Une langue n'est jamais un long fleuve tranquille

Publié le par memoire-et-societe

   " De l' Universalité de la langue française" a été publiée en 1784 par l' essayiste monarchiste Rivarol, d' ascendance italienne.Toutes les Cours d' Europe parlaient alors français.Il faut aujourd' hui lutter pour imposer dans les Organisations,Conférences et Revues internationales l' usage pourtant officiellement reconnu de notre langue, que les classes cultivées d' Europe, d' Asie et d' Amérique ont souvent cessé d' apprendre. On connait cette anecdote de l' Américain disant, dans un Colloque scientifique, à un intervenant francophone: " Speak white,please!" ( Parlez blanc, s'il vous plait !)

 On raconte même que dans je ne sais plus quelle université d' outre Atlantique, le français est étudié comme " langue morte".

   L' emploi du français vient derrière celui du chinois, de l' anglais, de l' espagnol, du russe, de l'arabe, du bengali, du portugais et du malais, juste avant celui du japonais parlé au seul Japon. Mais le français figure théoriquement sur les cinq continents. Après la décolonisation, l' hégémonie "métropolitaine" s' est vue contestée par l'émergence de termes ou d' expressions issus des particularismes néo-nationaux. La loi selon laquelle une langue se différencie en se répandant trouve sa confirmation dans cette distinction entre Centre ancien et Périphérie autonome. Les dictionnaires récents fourmillent non seulement de belgicismes, helvètismes, québècquismes ou créolismes, mais aussi d'arabismes et d' africanismes.

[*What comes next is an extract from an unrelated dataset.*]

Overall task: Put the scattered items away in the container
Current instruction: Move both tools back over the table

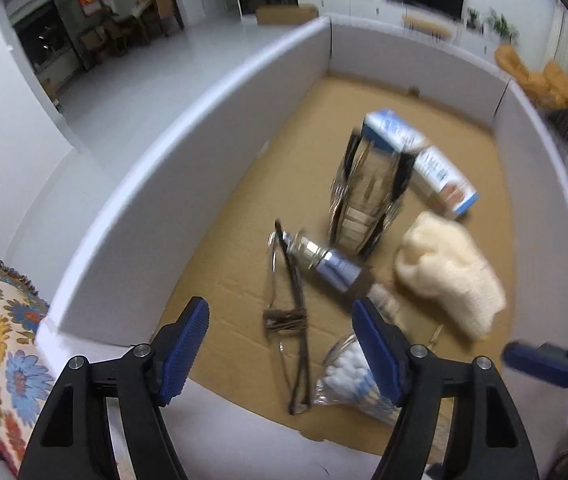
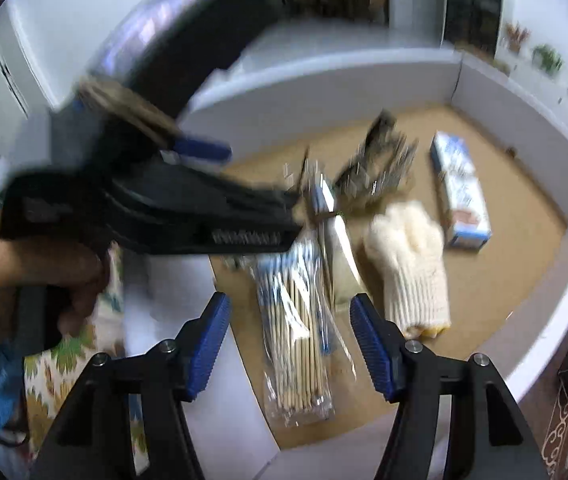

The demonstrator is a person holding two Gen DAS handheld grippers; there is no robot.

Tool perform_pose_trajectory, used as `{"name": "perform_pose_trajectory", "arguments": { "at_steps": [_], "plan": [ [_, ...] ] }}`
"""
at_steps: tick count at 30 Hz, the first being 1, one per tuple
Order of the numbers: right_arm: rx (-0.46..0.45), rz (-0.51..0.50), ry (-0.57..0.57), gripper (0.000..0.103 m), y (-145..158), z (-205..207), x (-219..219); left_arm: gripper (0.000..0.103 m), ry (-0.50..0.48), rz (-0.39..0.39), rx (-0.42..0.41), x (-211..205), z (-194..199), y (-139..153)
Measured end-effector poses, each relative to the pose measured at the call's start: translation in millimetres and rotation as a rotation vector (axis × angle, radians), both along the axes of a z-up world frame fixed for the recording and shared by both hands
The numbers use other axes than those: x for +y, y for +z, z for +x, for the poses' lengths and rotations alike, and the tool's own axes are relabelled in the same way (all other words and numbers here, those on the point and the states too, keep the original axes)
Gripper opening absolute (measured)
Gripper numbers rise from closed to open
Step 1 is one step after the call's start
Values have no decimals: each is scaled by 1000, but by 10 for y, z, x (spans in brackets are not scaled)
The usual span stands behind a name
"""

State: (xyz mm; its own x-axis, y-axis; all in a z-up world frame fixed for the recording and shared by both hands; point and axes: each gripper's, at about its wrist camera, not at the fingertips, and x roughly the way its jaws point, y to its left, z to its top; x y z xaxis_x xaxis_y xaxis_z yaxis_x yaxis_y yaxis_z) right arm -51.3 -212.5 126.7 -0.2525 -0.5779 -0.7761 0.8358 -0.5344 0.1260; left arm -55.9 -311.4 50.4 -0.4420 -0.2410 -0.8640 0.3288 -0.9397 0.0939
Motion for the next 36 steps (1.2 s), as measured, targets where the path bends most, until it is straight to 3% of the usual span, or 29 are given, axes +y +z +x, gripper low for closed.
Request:
{"name": "perform_pose_trajectory", "arguments": {
  "at_steps": [4,6,7,10,16,20,25,27,30,33,36],
  "plan": [
    [99,-223,-68,101,370,142,477,74,1,-7,199,213,287,449],
    [151,-291,-79,103,486,207,765,79,-15,-23,268,382,396,656],
    [179,-302,-90,103,521,239,891,88,-36,-27,303,505,459,758],
    [232,-286,-161,103,502,293,1368,101,-98,-30,390,888,643,971],
    [191,-169,-450,103,-21,169,2743,102,-305,55,455,1883,802,1083],
    [158,-10,-660,103,-413,167,3685,103,-464,61,370,2670,775,877],
    [106,76,-849,103,-544,307,4668,103,-523,62,195,3350,524,153],
    [80,110,-891,103,-560,377,4879,103,-513,89,121,3502,427,-125],
    [60,135,-912,103,-628,388,5101,103,-498,71,62,3677,329,-392],
    [48,162,-918,103,-688,383,5189,103,-483,42,26,3759,255,-538],
    [14,157,-916,103,-743,368,5201,103,-455,81,11,3704,191,-582]
  ]
}}
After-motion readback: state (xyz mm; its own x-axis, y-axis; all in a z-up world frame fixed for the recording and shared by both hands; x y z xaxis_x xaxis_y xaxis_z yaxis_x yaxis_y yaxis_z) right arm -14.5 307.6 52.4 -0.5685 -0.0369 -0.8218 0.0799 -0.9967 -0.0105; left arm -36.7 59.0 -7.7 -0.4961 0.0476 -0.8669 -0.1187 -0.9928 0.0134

   Plus: le "français de France" connait, à travers une immigration de masse mixant les langues d' origine avec le français scolaire, l' argot, le verlan et le vocabulaire international à dominante anglo-saxonne, un bouleversement qui implique l' ensemble de la jeunesse. Le "ouèch " qui scande le début de phrase d' un ado des cités ne relève certainement plus de la "langue de gentillesse et de clarté " jadis  vantée par l'agrégé de grammaire sénégalais Senghor. Code de reconnaissance,tic verbal,référence à la BD, "ouèch" est emblèmatique d'un langage tirant vers un sabir fluctuant,polymorphe et résolument allergique à l' écrit.

   Le "linguistiquement correct" est ainsi mis en accusation en tant que phénomène bourge-gaulois. A la limite, lire devient fayot.Twitter, encore...mais seulement en phonétique. Quant à l' image, elle se régale de mots crucifiés (onomatopées, interjections, borborismes,bruits d' explosion etc.) et flatte l' analphabétisme ambiant. On peut dire que, élevé à ce niveau de communication, le langage est vraiment "châtié" :orthographe vandalisée, syntaxe déstructurée, le parler des exclus et la langue académique sont étrangères l'une à l' autre.

   Mais ne nous enfermons pas dans l' extrème. La sémantique "normale" évolue elle aussi, tranquillement et dans la nuance.Prenons un exemple chez la femme d' aujourd'hui : célibataire ou adultère, elle désigne son amant comme "l ' homme de sa vie", sauf si elle  a plusieurs amants en même temps, dit  " mon copain ", ou "mon compagnon",passé 40 ans, pour son concubin habituel, et parle d' " un pote " pour désigner celui avec lequel elle n' a aucune relation charnelle. Tout ça étant réversible et pouvant donc  concerner  les individus de sexe mâle , naturellement.

   En politique maintenant, fini d' évoquer la ou les provinces : on parle de "territoires", malgré une connotation lointainement coloniale. Mais , s' agissant d' outre-mer précisément, on usera du terme " collectivités". Le discours se fond là dans le politiquement correct, qui possède avec le linguistiquement acceptable des liens bien connus (à suivre).